Just to add a couple of suggestions, I would recommend Crockford-Pigeon Mt. WMA in Walker County, it's a drive but they have camping there and if you don't have camping stuff there's a Days Inn in Lafayette that is cheap (40 bucks a night or so).  They have lots of deer, hunt the sides of the mtns and you don't have to worry about people to much and you don't need a stand as you can sit above a flat spot on the mountain and have a good view.  Lake Russell WMA on the northeast side is good and has good numbers of deer, I like the areas around the broad river bottoms myself but has deer all over the place.  Good luck to you.


----------



## Milkman (Jul 14, 2011)

76 Maverick said:


> This will be my first season hunting and me and a friend were hoping to cut our teeth with a deer on a wma. We live northeast of Atlanta in Dunwoody and are willing to go as far as the northern eastern and western borders of Georgia. I was looking at the wrd map and we wouldn't be able to scout any of the wmas because they are too far and we would be in school at the time that we go hunting. We would be bowhunting and neither of us has a tree stand if that helps any.
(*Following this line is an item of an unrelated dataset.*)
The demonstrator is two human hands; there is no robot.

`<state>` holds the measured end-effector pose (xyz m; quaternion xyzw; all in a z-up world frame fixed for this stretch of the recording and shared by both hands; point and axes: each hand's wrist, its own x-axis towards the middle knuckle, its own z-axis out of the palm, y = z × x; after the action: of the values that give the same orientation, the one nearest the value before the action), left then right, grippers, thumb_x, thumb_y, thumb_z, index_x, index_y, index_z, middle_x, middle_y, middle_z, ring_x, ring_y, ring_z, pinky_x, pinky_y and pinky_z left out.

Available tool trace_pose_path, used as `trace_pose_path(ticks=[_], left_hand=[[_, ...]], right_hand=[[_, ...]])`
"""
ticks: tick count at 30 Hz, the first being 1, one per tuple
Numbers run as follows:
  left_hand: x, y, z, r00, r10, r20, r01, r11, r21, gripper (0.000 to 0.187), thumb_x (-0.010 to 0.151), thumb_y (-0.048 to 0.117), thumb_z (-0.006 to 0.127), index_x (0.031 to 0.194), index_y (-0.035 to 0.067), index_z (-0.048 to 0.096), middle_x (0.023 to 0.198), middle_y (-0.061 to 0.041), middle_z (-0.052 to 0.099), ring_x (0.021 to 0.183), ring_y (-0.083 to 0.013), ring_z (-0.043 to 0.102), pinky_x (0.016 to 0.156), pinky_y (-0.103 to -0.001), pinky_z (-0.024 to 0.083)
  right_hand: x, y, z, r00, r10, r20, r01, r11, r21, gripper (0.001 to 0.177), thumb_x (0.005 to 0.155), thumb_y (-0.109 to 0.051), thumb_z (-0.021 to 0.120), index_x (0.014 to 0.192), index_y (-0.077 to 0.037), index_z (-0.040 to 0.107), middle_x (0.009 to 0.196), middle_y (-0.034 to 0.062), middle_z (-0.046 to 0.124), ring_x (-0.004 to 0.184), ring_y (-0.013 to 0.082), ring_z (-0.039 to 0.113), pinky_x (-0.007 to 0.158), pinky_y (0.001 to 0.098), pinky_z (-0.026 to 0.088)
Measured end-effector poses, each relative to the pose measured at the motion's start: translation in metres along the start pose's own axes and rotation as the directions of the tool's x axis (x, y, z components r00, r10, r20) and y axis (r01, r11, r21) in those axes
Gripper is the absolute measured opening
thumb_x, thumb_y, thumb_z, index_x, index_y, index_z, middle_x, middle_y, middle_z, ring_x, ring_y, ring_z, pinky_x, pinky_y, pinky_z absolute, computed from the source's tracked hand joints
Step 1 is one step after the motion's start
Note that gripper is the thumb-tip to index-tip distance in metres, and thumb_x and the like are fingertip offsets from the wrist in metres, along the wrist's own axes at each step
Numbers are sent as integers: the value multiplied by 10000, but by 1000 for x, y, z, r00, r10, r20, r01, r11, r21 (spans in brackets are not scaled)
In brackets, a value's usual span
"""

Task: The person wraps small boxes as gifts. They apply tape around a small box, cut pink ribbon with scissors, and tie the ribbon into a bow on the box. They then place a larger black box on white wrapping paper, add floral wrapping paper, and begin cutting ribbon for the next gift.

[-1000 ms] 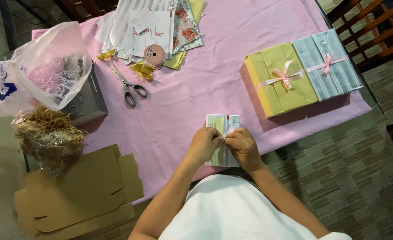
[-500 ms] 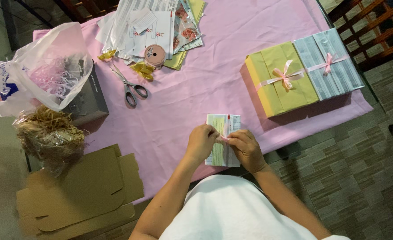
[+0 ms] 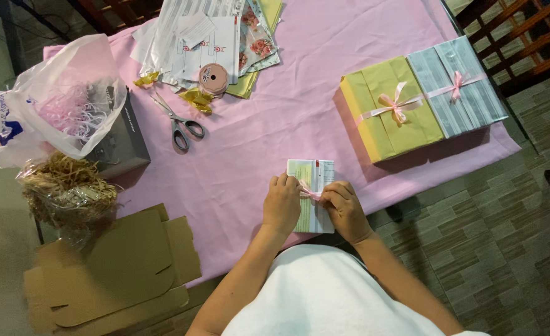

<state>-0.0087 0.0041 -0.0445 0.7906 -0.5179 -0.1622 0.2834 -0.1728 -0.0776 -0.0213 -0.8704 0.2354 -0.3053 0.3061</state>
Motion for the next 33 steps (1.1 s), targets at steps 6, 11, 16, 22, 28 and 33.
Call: trace_pose_path(ticks=[6, 11, 16, 22, 28, 33], left_hand=[[1, -3, 1, 996, 60, -68, -64, 997, -51, 131, 937, 145, 661, 999, 56, 587, 1105, -126, 610, 1005, -346, 566, 835, -420, 532], [-1, -33, -10, 996, -92, 6, 85, 889, -450, 287, 939, 157, 649, 1209, 67, 607, 1127, -74, 607, 907, -247, 610, 768, -357, 559], [-23, -64, -6, 929, -356, 106, 322, 631, -706, 439, 971, 172, 654, 1370, 56, 511, 1199, -113, 569, 950, -165, 574, 782, -333, 535], [-51, -52, 16, 913, -124, 390, 409, 270, -872, 602, 908, 86, 656, 1464, 33, 428, 1362, -97, 573, 1229, -194, 577, 1035, -325, 495], [-43, -47, 5, 913, -35, 407, 402, 253, -880, 655, 918, 84, 659, 1510, 30, 383, 1407, -147, 495, 1276, -229, 539, 1081, -393, 477], [0, -39, -11, 959, 126, 253, 197, 345, -918, 754, 858, 76, 713, 1521, 36, 356, 1463, -132, 490, 1345, -222, 508, 1120, -379, 447]], right_hand=[[6, -6, -3, 1000, 9, 12, -9, 1000, -16, 188, 771, 54, 746, 896, -47, 649, 1023, 59, 638, 1047, 273, 594, 924, 364, 502], [-9, -7, -8, 998, 7, -63, -9, 999, -35, 386, 735, -24, 785, 1095, -90, 660, 1215, 137, 578, 1162, 334, 560, 984, 394, 474], [-50, 11, 0, 638, 770, 1, -693, 574, 436, 534, 841, -103, 729, 1337, -118, 532, 1203, 30, 622, 1091, 171, 624, 872, 354, 545], [-71, -5, 38, 342, 877, 337, -797, 81, 598, 450, 920, -231, 679, 1318, -101, 514, 1224, 69, 606, 1003, 109, 609, 774, 259, 503], [-59, -32, 34, 362, 870, 336, -705, 20, 709, 557, 839, -79, 736, 1314, -37, 447, 1238, 119, 600, 875, 196, 545, 650, 309, 428], [-25, -36, 22, 541, 828, 147, -474, 156, 867, 660, 776, 3, 743, 1335, -30, 394, 1249, 137, 526, 1109, 210, 584, 905, 353, 519]])
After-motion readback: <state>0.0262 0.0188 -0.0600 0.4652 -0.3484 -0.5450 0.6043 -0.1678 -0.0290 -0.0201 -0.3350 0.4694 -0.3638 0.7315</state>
If you and your pals plan to do some overnight stay hunting you may want to consider the Oconee National Forest. It consists of many thousands of acres located SE of the metro area.  This is public land that has slightly different seasons than private land, but is open to the general public for almost all of the deer season. 
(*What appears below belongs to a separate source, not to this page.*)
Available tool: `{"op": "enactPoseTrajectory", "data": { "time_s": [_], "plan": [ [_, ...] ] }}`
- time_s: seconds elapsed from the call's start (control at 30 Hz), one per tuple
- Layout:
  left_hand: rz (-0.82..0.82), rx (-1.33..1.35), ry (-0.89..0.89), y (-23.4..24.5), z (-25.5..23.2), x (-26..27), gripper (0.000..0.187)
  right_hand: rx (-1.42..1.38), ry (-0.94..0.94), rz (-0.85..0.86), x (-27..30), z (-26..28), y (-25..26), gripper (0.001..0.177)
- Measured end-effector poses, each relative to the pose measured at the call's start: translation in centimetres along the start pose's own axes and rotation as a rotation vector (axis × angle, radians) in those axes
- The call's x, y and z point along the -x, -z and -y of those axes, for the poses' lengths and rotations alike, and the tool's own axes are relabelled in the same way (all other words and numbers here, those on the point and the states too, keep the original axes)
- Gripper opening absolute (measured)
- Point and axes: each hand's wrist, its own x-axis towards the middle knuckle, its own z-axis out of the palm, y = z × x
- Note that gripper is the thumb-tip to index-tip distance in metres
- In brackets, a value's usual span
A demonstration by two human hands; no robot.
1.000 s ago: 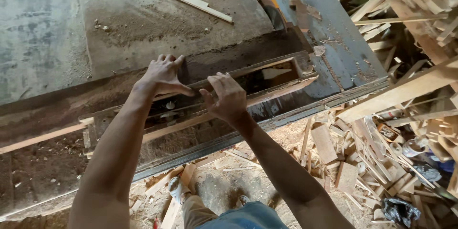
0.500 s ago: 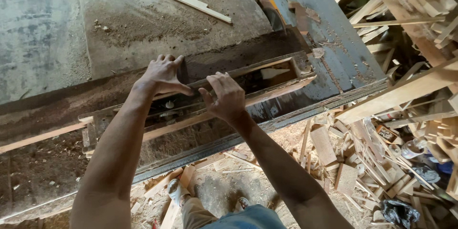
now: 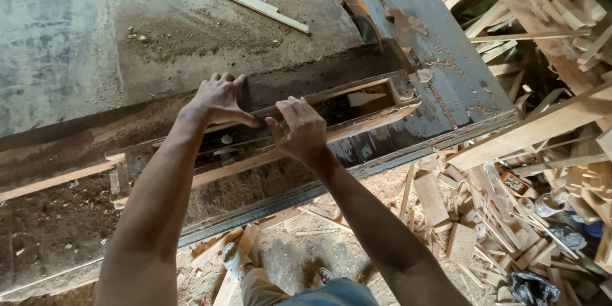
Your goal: The person uses a table saw to cut a long wooden plank. They guide the plank through the saw blade, then lift and move the cut piece to a pile of other wood pieces. The person then picks up another plank and repeats the cutting process.
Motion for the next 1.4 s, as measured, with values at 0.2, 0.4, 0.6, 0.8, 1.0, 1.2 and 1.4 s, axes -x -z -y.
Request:
{"op": "enactPoseTrajectory", "data": {
  "time_s": [0.2,0.4,0.6,0.8,1.0,1.2,1.4],
  "plan": [
    [-0.012,-0.028,0.005,-0.6,0.3,-0.4,0.142,-0.002,-0.003,0.001,-0.3,0.2,0.5,0.037],
    [-0.026,-0.012,-0.03,0.5,-0.3,0.2,0.131,-0.005,0.0,0.001,-1.1,1.0,1.8,0.035],
    [-0.037,-0.02,-0.006,-1.1,0.9,-0.9,0.139,-0.019,0.014,-0.049,0.1,0.3,-0.4,0.036],
    [-0.007,-0.028,0.017,-0.4,0.2,-0.5,0.143,-0.013,0.002,-0.045,-0.1,0.5,-0.5,0.036],
    [0.01,-0.038,0.03,0.2,-0.4,-0.3,0.142,-0.003,0.003,-0.056,-0.2,0.4,-0.7,0.035],
    [0.002,-0.039,0.036,-0.2,-0.1,-0.4,0.141,-0.033,-0.001,-0.03,-0.8,0.9,0.4,0.034],
    [-0.013,-0.004,0.033,-0.5,-0.1,-0.5,0.141,-0.005,0.007,-0.038,-0.3,0.7,-0.3,0.036]
  ]
}}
http://www.fs.usda.gov/wps/portal/f...chee-Oconee%20National%20Forest%20-%20Hunting

Also, send me a PM and I will see what I can do about giving one of you an older model face the tree climbing stand, for free.


----------



## hunter44a (Jul 16, 2011)

ridgestalker said:


> Nothings guaranteed on public land it is always good to have around 3 different spots to hunt in case the one you wanted to hunt is crowded when you get there.
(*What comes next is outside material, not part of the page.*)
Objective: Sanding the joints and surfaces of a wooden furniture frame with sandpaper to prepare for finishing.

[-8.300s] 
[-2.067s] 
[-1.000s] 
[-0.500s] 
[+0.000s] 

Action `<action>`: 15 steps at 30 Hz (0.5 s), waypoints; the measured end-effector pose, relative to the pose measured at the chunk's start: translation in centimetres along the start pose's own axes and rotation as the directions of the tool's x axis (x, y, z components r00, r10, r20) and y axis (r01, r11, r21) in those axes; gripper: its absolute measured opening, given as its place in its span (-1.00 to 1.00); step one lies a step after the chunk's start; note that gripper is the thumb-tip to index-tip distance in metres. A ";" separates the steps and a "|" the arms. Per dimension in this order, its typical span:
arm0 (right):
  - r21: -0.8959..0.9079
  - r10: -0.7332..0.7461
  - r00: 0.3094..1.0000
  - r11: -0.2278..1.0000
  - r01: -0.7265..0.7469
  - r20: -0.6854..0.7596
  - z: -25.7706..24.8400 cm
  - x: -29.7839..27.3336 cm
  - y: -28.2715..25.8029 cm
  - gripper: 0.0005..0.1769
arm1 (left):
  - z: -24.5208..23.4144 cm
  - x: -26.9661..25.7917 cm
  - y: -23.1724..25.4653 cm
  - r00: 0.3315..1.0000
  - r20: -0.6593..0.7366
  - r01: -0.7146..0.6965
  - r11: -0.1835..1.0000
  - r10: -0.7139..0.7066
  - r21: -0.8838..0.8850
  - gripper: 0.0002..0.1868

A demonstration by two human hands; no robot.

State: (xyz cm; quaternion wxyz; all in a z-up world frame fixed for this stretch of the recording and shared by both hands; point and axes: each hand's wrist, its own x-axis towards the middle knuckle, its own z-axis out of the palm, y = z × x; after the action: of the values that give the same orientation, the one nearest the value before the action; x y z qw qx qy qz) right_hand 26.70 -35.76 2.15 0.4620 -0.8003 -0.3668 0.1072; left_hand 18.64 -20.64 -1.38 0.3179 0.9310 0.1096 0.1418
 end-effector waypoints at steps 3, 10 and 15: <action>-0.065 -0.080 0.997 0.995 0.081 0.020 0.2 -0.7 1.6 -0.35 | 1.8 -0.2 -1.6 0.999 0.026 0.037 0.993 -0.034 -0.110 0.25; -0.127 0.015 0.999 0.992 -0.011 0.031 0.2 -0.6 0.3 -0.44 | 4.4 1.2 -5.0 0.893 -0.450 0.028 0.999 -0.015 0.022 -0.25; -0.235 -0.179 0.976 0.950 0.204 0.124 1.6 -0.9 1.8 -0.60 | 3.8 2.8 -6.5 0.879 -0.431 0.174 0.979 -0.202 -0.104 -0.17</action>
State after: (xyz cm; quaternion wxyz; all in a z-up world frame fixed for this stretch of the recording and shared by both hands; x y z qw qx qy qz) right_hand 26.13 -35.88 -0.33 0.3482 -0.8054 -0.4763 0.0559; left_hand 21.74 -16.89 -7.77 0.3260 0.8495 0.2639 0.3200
good advice here, and keep ur trap shut. u start braggin about what u seen and when u come back it'll be standing room only


----------



## justmejeff (Jul 18, 2011)

Quota hunt wise for seeing deer,,,try Berry College in Rome, or Pine Log in Bartow. Clybel, imo, is the best for seeing deer,but that hunt is hard to get without at least 1 priority point.


----------



## justmejeff (Jul 18, 2011)

stanmark66 said:


> i havnt hunted wma,s in quite a while. ive got two rejection points and need some advice on the right pick for quota hunt for best chance at a quality buck



Joe Kurz or BF Grant


----------



## 76 Maverick (Jul 19, 2011)

I'm a little confused. So if I get a hunting liscense can I just go and hunt the wma any time during the season or do I have to sign up for a hunt?


----------



## Milkman (Jul 19, 2011)

read the new regs booklet when it comes out in a few days.  Some are by quota only on some animals.  Some are open most of the season, some only certain days/weeks of the season.

You will have to read the printed regs to understand, and read them closely because it can be confusing.


----------